On Monday 22, March, at approximately 8.30pm, a WikiLeaks volunteer, a minor, was detained by Icelandic police on a wholly insignificant matter. Police then took the opportunity to hold the youth over night, without charge–a highly unusual act in Iceland. The next day, during the course of interrogation, the volunteer was shown covert photos of me outside the Reykjavik restaurant “Icelandic Fish & Chips”, where a WikiLeaks production meeting took place on Wednesday March 17–the day before individuals operating under the name of the U.S. State Department boarded my flight to Copenhagen.

Our production meeting used a discreet, closed, backroom, because we were working on the analysis of a classified U.S. military video showing civilian kills by U.S. pilots. During the interrogation, a specific reference was made by police to the video—which could not have been understood from that day’s exterior surveillance alone. Another specific reference was made to “important”, but unnamed Icelandic figures. References were also made to the names of two senior journalists at the production meeting.

Who are the Icelandic security services loyal to in their values? The new government of April 2009, the old pro-Iraq war government of the Independence party, or perhaps to their personal relationships with peers from another country who have them on a permanent intelligence information drip?

Only a few years ago, Icelandic airspace was used for CIA rendition flights. Why did the CIA think that this was acceptable? In a classified U.S. profile on the former Icelandic Ambassador to the United States, obtained by WikiLeaks, the Ambassador is praised for helping to quell publicity of the CIA’s activities.

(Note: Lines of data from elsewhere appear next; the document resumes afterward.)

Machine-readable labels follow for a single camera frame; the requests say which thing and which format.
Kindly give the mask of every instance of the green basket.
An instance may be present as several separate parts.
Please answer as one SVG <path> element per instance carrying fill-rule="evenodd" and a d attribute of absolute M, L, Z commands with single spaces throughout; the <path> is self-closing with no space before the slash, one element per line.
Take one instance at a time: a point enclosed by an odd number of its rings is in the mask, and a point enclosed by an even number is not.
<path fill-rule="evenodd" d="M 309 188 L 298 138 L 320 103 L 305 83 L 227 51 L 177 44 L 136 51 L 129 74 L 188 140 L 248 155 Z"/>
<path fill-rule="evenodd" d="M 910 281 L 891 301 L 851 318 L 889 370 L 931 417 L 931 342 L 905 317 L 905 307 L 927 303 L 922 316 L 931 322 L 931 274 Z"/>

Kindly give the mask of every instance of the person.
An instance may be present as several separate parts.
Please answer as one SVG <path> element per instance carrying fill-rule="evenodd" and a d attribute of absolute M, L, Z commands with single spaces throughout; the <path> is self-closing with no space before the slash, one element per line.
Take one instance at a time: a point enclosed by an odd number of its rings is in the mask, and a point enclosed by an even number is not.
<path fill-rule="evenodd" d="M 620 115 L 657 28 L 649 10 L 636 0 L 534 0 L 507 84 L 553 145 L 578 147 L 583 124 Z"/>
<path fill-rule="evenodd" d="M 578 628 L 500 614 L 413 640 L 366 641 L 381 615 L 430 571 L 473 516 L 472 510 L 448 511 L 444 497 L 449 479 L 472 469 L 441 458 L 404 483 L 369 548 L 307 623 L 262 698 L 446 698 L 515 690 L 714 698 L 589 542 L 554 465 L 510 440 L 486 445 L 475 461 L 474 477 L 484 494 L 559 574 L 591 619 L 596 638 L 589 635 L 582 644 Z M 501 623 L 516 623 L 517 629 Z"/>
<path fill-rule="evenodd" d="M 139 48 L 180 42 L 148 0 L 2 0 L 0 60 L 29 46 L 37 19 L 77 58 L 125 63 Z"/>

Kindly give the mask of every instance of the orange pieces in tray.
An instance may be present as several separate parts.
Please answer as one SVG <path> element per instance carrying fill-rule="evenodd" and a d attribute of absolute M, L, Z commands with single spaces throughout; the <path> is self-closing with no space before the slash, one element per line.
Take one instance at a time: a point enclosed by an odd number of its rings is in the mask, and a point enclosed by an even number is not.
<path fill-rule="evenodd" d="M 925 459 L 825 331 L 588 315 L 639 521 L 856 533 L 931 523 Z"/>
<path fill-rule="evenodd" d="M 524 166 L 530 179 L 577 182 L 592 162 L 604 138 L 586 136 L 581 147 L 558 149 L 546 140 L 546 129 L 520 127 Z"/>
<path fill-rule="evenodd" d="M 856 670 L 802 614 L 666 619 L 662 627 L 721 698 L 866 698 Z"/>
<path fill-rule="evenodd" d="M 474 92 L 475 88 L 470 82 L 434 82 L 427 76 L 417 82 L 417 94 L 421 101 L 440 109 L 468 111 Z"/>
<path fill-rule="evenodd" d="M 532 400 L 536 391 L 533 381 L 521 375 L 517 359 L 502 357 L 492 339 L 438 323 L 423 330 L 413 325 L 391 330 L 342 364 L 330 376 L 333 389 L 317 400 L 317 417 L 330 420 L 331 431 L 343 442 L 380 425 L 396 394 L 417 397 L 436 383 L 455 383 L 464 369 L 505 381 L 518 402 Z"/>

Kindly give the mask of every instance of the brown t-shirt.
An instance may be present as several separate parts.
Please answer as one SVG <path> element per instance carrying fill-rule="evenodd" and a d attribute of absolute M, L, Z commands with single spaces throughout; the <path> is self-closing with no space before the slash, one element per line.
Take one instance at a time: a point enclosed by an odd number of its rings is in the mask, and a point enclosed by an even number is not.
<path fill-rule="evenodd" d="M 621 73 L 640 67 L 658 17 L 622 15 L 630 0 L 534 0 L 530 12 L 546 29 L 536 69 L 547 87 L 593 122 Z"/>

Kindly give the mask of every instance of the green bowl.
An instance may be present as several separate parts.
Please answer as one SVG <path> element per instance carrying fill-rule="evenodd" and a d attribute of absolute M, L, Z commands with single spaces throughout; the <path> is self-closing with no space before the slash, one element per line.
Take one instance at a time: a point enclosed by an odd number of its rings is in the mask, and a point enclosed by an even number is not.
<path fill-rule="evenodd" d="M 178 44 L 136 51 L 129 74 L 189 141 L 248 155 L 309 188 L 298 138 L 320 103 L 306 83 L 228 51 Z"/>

Often when a bold new government arises, bureaucratic institutions remain loyal to the old regime and it can take time to change the guard. Former regime loyalists must be discovered, dissuaded and removed. But for the security services, that first vital step, discovery, is awry. Congenitally scared of the light, such services hide their activities; if it is not known what security services are doing, then it is surely impossible to know who they are doing it for.

Our plans to release the video on April 5 proceed.

We have asked relevant authorities in the Unites States and Iceland to explain. If these countries are to be treated as legitimate states, they need to start obeying the rule of law. Now.